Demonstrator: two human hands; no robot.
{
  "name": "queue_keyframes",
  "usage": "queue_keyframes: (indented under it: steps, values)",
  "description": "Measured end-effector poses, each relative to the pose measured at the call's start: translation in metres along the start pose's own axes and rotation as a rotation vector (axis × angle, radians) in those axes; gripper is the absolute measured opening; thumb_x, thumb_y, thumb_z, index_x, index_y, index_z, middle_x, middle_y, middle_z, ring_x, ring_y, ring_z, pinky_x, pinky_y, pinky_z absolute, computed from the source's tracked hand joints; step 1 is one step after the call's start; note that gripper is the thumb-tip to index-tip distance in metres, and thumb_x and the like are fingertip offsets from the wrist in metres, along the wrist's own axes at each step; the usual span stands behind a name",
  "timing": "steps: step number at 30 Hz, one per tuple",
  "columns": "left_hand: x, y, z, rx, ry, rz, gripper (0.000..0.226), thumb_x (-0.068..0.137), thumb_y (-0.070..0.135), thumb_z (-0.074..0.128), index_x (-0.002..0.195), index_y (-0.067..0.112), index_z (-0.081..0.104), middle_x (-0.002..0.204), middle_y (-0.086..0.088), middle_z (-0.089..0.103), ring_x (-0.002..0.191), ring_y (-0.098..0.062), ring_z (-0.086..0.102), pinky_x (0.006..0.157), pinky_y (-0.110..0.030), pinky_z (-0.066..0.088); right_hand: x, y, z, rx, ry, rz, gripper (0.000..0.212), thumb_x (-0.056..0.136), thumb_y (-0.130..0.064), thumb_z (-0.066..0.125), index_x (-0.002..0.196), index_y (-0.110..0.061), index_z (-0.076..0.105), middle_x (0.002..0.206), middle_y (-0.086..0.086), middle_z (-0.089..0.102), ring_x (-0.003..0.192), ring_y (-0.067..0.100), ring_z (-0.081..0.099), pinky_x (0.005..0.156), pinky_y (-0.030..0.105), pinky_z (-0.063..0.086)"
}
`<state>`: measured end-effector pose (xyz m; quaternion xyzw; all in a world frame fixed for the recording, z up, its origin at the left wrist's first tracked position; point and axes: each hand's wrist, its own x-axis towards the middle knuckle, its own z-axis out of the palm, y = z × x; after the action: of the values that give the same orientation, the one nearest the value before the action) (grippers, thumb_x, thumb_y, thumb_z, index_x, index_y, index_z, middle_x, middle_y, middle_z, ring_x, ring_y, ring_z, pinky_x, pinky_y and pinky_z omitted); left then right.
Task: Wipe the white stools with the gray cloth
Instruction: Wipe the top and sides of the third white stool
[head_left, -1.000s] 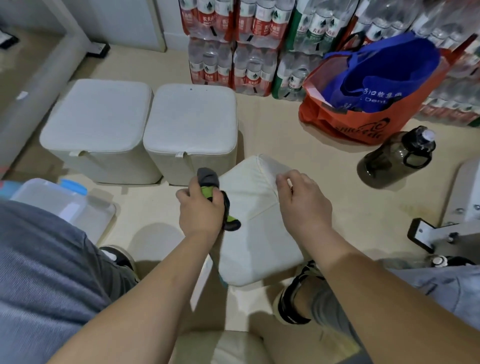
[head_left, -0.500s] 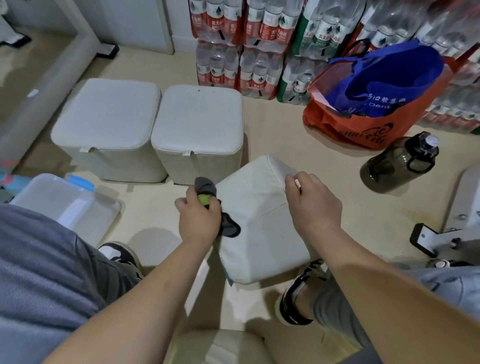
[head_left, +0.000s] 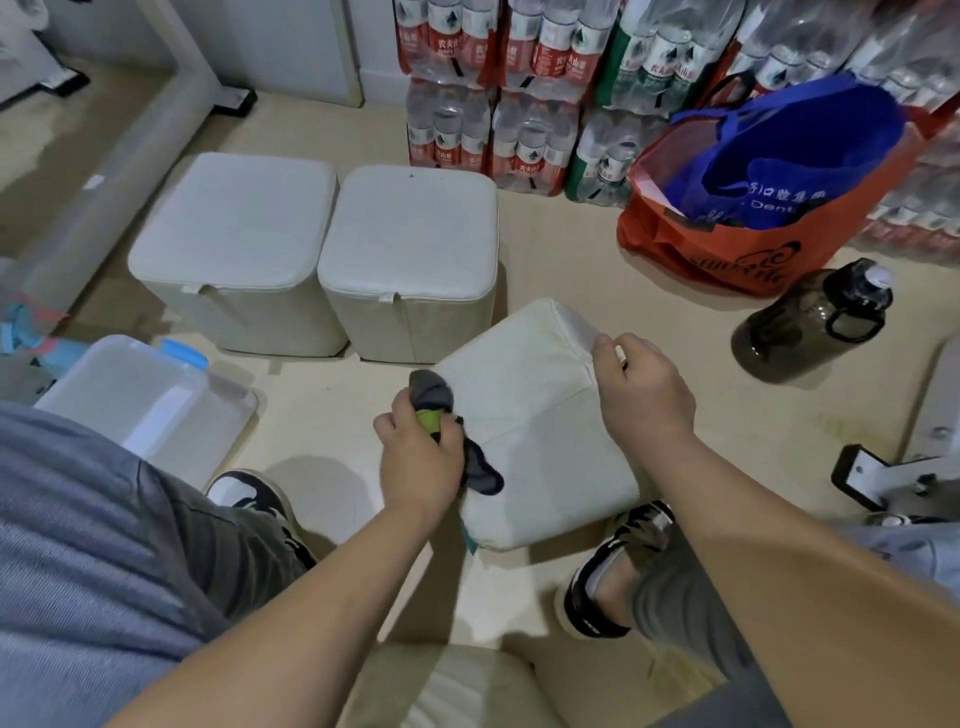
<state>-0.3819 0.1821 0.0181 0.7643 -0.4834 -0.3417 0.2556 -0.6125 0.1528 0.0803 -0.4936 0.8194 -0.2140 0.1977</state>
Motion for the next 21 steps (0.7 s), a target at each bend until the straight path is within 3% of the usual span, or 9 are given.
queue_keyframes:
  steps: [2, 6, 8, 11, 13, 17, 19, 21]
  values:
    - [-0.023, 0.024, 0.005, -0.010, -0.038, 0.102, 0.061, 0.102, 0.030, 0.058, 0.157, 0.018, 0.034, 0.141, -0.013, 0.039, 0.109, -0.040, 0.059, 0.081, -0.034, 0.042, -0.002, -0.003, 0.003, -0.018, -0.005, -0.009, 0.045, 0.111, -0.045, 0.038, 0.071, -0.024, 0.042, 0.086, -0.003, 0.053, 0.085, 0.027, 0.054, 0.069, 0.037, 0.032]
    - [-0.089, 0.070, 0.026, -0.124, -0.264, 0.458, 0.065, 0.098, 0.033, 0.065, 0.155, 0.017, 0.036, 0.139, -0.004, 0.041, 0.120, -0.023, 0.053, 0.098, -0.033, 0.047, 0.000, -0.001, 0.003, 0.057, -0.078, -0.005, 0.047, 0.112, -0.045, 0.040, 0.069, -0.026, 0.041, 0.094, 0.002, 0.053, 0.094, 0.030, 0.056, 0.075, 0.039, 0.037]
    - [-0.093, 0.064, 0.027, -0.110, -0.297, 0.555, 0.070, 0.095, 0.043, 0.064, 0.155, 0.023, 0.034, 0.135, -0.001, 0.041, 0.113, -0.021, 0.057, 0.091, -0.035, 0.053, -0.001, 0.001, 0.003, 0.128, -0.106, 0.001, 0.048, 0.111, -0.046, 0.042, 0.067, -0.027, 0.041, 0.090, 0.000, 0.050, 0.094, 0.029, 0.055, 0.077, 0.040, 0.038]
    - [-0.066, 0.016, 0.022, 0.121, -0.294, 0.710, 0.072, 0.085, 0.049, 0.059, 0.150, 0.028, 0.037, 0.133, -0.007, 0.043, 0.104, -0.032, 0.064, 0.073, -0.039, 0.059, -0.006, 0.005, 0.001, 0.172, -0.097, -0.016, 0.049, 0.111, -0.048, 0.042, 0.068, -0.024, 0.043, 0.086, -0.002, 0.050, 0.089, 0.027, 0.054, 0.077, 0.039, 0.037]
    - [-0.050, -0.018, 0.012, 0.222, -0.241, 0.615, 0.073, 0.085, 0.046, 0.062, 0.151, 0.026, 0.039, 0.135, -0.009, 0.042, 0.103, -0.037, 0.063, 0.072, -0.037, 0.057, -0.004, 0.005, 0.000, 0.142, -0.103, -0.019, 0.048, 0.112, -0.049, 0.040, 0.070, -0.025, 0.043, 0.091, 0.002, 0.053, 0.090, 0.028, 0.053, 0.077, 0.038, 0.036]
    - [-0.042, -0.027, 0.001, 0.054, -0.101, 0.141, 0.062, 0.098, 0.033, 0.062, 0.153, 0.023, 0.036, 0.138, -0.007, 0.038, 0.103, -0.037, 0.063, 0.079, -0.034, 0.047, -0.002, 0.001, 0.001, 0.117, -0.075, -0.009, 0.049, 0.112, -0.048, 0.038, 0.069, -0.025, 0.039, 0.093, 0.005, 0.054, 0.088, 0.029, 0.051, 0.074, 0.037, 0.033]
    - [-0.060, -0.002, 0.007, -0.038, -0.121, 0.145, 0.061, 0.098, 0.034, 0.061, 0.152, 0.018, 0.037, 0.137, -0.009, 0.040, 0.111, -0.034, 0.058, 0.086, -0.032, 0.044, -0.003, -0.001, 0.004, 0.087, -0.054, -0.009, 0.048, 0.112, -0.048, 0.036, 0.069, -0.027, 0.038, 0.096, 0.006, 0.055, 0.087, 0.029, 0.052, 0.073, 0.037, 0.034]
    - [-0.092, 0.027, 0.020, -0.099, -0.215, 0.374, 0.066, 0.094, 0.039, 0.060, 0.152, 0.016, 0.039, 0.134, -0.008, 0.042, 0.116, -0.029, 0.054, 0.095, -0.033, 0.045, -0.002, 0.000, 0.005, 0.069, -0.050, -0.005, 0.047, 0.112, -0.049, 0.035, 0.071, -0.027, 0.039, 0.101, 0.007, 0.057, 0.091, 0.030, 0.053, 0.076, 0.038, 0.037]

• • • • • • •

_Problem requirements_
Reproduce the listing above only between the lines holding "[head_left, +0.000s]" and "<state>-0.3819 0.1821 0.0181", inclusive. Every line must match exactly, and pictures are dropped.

_Answer space_
[head_left, +0.000s] 
<state>-0.3819 0.1821 0.0181 0.7643 -0.4834 -0.3417 0.2556 -0.6125 0.1528 0.0803 -0.4936 0.8194 -0.2140 0.1977</state>

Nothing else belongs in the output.